> **Task brief**
Each line of the data below from the one holding "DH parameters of" to the one holding "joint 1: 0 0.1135", inclusive, is to be reproduced exactly; no other line belongs in the answer.

Material provided Start Marker

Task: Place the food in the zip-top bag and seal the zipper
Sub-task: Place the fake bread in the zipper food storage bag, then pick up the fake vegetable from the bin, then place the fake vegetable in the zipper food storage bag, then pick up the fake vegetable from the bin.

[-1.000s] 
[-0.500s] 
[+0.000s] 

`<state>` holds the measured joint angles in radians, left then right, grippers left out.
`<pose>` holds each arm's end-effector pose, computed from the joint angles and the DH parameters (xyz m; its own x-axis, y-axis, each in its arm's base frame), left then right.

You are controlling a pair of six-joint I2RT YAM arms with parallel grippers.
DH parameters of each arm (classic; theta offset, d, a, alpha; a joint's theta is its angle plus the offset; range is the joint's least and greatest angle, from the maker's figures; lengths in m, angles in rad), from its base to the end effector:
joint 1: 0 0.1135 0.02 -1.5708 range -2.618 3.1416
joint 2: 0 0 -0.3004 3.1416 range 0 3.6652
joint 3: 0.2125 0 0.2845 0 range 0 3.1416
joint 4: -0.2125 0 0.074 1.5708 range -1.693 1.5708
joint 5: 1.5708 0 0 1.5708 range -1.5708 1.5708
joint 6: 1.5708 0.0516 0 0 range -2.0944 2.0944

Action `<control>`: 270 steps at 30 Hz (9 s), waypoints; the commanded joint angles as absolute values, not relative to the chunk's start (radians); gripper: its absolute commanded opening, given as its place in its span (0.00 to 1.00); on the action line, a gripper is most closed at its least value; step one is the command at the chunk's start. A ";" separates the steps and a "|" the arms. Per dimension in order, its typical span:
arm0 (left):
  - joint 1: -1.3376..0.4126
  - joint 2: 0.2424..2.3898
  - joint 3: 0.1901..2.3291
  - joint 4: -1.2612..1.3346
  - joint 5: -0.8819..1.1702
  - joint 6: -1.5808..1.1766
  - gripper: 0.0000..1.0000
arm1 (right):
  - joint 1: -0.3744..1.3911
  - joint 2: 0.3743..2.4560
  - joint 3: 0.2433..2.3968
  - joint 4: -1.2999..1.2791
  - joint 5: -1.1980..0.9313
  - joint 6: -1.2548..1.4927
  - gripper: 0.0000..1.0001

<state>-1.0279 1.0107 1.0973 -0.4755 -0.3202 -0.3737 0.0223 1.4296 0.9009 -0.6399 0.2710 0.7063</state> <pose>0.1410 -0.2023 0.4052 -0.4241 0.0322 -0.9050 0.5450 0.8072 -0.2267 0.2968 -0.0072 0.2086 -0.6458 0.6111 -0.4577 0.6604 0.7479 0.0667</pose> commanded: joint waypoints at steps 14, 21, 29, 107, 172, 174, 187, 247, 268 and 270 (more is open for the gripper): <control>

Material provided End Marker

> **Solution for this task**
DH parameters of each arm (classic; theta offset, d, a, alpha; a joint's theta is its angle plus the offset; range is the joint's least and greatest angle, from the maker's figures; lengths in m, angles in rad), from its base to the end effector:
joint 1: 0 0.1135 0.02 -1.5708 range -2.618 3.1416

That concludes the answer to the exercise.